• **What this task involves**: The answer must be a single number: the count of lines in the data below that hold the word "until".

*** Input records ***

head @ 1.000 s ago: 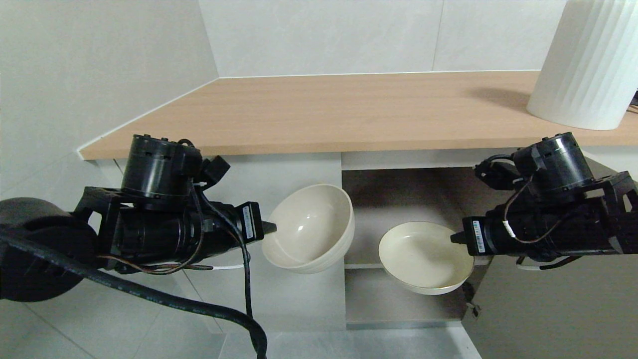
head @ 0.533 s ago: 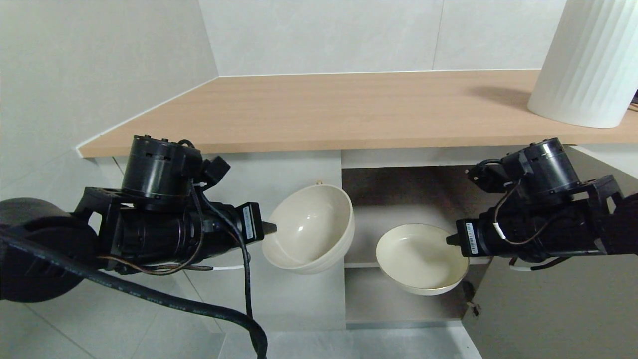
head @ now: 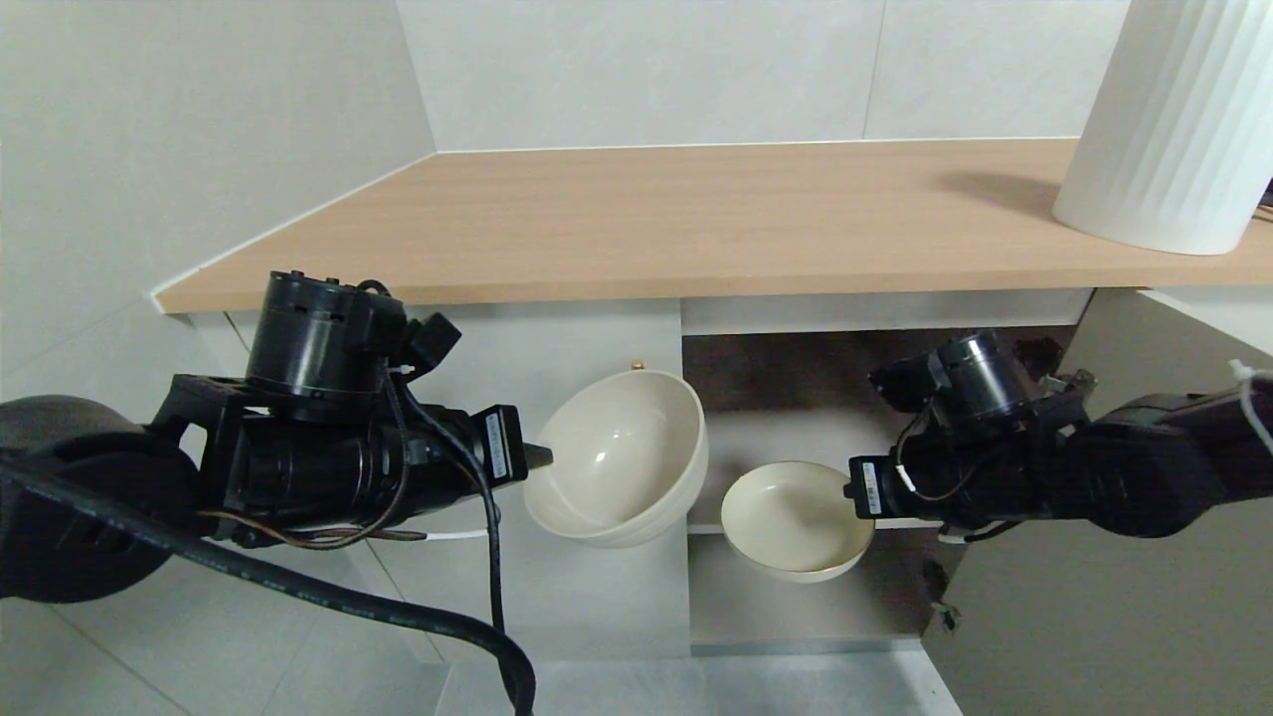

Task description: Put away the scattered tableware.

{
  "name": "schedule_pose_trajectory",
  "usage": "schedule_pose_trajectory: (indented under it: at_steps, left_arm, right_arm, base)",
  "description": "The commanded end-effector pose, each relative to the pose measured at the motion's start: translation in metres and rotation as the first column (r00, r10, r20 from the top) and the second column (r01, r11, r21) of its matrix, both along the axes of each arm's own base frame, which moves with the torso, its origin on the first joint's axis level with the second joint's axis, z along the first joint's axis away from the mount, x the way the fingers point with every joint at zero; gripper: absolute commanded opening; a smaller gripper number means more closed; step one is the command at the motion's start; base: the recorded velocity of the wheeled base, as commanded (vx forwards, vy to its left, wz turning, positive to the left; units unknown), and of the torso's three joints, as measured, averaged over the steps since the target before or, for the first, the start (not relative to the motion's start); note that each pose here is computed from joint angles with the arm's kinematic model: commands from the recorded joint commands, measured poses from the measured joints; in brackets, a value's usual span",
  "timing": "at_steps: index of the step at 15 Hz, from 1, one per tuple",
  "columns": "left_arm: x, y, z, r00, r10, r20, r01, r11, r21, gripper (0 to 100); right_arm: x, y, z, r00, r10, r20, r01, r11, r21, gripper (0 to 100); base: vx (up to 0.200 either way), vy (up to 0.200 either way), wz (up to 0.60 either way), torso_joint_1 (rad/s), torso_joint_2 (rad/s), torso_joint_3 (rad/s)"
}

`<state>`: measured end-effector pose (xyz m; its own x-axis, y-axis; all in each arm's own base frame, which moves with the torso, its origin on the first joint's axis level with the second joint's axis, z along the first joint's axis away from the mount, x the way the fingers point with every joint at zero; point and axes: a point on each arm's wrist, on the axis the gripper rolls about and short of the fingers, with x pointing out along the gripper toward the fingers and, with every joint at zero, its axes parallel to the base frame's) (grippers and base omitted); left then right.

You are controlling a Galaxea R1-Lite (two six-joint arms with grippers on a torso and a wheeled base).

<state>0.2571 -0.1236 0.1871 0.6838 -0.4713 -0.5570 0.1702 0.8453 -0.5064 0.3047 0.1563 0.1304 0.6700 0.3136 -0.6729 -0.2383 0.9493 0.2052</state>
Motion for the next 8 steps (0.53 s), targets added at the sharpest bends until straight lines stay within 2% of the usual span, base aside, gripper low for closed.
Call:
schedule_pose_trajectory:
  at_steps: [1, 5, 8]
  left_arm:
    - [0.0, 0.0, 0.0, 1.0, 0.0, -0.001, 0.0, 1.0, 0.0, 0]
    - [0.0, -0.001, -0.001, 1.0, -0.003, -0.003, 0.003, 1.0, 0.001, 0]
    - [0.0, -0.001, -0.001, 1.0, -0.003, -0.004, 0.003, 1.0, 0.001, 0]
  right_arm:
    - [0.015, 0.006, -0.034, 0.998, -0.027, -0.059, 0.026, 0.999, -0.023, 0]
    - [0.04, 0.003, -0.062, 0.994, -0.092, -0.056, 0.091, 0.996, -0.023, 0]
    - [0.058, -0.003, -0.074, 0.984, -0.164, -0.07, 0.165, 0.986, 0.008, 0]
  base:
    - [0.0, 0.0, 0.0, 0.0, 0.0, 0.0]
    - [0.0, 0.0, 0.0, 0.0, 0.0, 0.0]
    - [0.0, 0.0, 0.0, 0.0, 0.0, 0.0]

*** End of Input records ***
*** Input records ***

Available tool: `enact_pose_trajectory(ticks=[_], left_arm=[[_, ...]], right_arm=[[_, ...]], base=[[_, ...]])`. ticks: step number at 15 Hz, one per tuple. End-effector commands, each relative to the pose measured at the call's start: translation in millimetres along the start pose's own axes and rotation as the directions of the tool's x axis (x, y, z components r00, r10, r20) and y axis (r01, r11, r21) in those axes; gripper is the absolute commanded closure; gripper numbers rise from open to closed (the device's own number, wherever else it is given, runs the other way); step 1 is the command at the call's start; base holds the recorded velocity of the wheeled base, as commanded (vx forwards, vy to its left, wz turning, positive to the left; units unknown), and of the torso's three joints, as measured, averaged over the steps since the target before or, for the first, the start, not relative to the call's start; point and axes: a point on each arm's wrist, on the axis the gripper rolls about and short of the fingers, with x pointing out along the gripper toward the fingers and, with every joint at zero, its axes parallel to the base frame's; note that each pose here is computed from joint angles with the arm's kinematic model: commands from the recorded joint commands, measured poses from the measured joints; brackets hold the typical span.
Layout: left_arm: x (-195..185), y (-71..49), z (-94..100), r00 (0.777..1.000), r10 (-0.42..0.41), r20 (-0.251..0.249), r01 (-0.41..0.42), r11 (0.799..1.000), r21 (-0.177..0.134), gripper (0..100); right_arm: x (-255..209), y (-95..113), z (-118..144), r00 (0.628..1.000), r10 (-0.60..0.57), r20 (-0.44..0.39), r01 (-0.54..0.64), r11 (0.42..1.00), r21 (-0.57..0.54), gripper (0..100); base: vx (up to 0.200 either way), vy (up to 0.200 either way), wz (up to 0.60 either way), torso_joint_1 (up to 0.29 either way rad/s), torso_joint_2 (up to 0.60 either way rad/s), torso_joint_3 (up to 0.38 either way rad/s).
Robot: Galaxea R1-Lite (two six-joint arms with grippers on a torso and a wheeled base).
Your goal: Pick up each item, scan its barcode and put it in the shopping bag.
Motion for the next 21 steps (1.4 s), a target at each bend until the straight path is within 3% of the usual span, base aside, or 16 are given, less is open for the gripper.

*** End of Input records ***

• **Exercise result**: 2